Muhammad Umar Bhutta محمد عمر بھُٹہ

Personal information
- Born: Muhammad Umar Bhutta 24 December 1992 (age 33) Bahawalpur, Punjab, Pakistan

Sport
- Sport: Field hockey

National team
- Years: Team / Caps / Goals
- 2012: Pakistan U21 / 85 / -
- 2010-present: Pakistan / 200 / (30)

Medal record
Men's field hockey
Representing Pakistan
Asian Games
| Silver medal – second place | 2014 Incheon | Team |
Asia Cup
| Bronze medal – third place | 2013 Ipoh | Team |
| Bronze medal – third place | 2017 Dhaka | Team |
Champions Trophy
| Silver medal – second place | 2014 Bhubaneswar | Team |
| Bronze medal – third place | 2012 Melbourne | Team |
Asian Champions Trophy
| Gold medal – first place | 2013 Kakamigahara |  |
| Gold medal – first place | 2018 Muscat |  |
| Silver medal – second place | 2011 Ordos City |  |
| Silver medal – second place | 2016 Kuantan |  |
South Asian Games
| Gold medal – first place | 2016 Guwahati | Team |
Sultan Azlan Shah Cup
| Silver medal – second place | 2011 Sultan Azlan Shah Cup |  |
| Bronze medal – third place | 2022 Sultan Azlan Shah Cup |  |

= Muhammad Umar Bhutta =

Pakistani field hockey player

Muhammad Umar Bhutta (Urdu: محمد عمر بھُٹہ; born 24 December 1992 in Bahawalpur, Punjab, Pakistan) is a Pakistani field hockey player.

==Career==
===Domestic leagues===
In the Malaysia Hockey League, Bhutta played five seasons with the Kuala Lumpur Hockey Club.

===International===
Bhutta was included in the Pakistan hockey team squad for the 2012 Olympic Games in London, UK.

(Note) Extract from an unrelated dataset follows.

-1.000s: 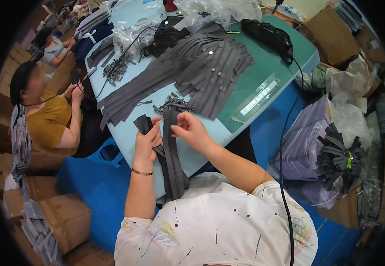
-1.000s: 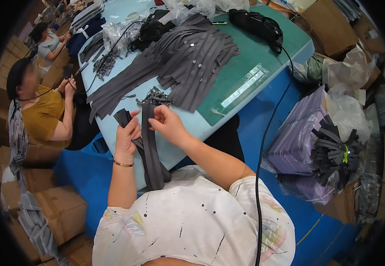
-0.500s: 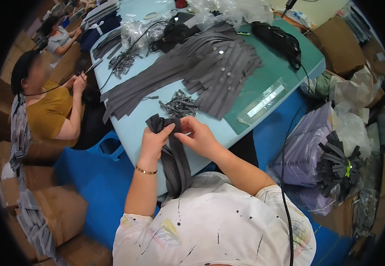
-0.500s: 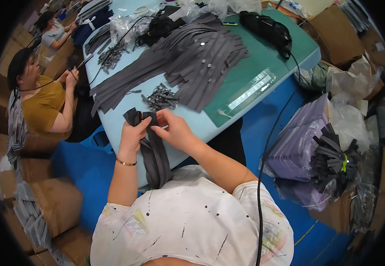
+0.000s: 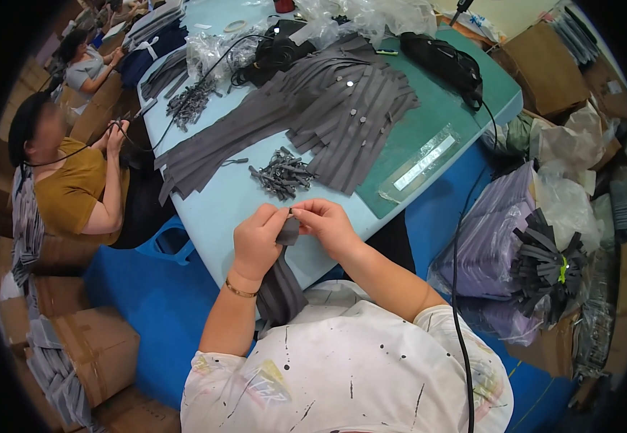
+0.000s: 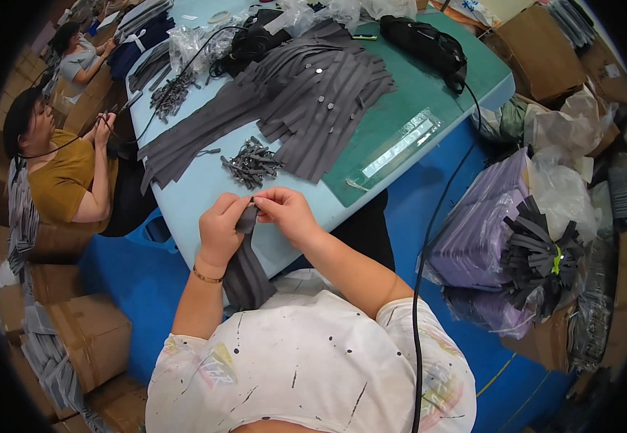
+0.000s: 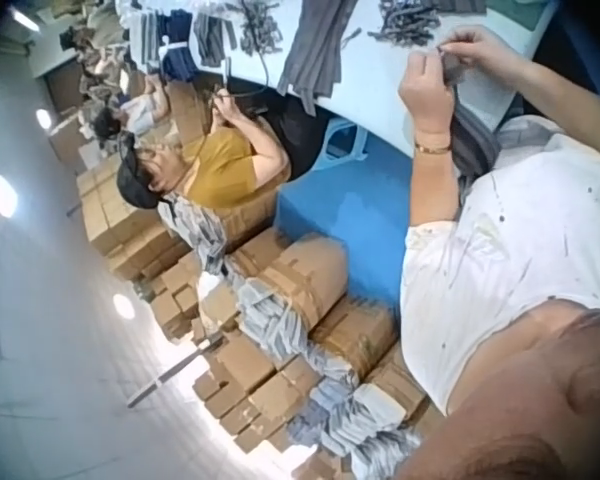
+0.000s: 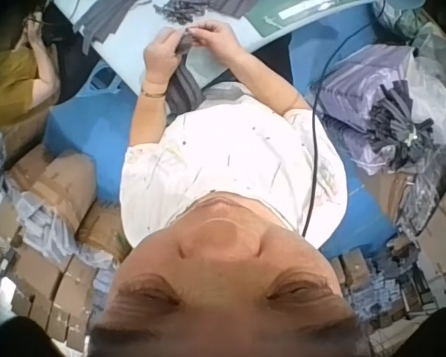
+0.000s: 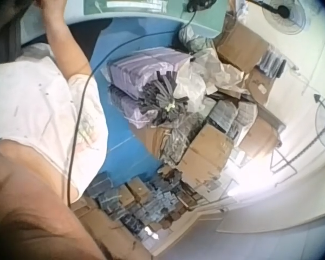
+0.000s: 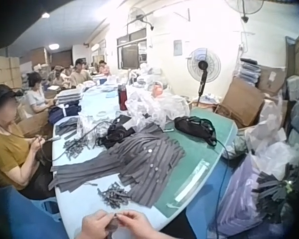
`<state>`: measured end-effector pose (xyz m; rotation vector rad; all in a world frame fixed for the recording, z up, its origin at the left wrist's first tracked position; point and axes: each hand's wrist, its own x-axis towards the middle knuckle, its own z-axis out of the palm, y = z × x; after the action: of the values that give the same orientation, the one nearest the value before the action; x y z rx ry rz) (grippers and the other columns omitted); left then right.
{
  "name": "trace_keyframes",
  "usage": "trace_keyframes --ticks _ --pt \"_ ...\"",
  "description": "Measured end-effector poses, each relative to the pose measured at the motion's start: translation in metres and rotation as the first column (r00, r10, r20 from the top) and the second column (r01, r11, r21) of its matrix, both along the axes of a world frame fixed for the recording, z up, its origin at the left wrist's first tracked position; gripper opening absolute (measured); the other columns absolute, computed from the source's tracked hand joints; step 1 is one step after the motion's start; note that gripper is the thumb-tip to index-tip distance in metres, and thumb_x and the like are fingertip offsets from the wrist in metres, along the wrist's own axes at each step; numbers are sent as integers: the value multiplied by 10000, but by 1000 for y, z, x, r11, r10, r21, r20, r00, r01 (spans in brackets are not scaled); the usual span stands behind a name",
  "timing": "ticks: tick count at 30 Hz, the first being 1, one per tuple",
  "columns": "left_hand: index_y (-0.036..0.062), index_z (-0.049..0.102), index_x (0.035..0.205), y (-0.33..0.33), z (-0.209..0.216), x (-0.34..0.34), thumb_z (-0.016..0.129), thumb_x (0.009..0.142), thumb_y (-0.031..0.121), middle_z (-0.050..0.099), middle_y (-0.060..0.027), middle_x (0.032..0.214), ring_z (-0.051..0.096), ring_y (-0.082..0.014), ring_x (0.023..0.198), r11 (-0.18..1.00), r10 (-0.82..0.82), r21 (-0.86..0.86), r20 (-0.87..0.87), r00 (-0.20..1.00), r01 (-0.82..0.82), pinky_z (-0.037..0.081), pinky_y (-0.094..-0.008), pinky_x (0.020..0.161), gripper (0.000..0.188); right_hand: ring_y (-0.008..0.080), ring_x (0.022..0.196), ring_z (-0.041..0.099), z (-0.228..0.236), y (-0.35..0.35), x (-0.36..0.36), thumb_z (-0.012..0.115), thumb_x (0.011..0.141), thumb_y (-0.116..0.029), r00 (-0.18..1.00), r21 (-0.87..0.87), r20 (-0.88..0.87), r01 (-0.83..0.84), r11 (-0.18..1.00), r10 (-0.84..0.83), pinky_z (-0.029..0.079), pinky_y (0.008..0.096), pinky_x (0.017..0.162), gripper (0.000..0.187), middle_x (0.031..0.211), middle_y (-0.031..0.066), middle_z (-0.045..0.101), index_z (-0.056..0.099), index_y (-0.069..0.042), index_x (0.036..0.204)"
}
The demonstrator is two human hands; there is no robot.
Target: Manually sliding zipper sliders onto zipper tapes at a workshop table.
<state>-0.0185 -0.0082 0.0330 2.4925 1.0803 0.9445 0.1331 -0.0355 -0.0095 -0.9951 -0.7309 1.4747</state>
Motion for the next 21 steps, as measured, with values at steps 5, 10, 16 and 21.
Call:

In 2012, he was named captain of the Pakistan junior hockey team for the 7th Junior Asia Cup played at Malacca, Malaysia.

In September 2013, Bhutta was named captain of the Pakistan junior team that competed in the
Sultan of Johor Cup in Johor Bahru, Malaysia.

In 2013, Bhutta was retained as captain of the national junior team that represented Pakistan in the Junior Hockey World Cup in New Delhi, India.

In 2018, Bhutta was named in the 18-member Pakistan hockey team for the Hockey World Cup in Bhubaneswar, India.

In December 2021, Bhutta led the Pakistan team in the Asian Champions Trophy in Dhaka.

In May 2022, Bhutta led the 20-member Pakistan squad at the Hockey Asia Cup held in Jakarta.

Later in 2022, he captained the Pakistan hockey team during the Commonwealth Games in Birmingham.

In August 2023, he was the captain of the Pakistan team during the Asian Champions Trophy held in Chennai.

Later in 2023, Bhutta captained the Pakistan team at the 19th Asian Games in Hangzhou, China.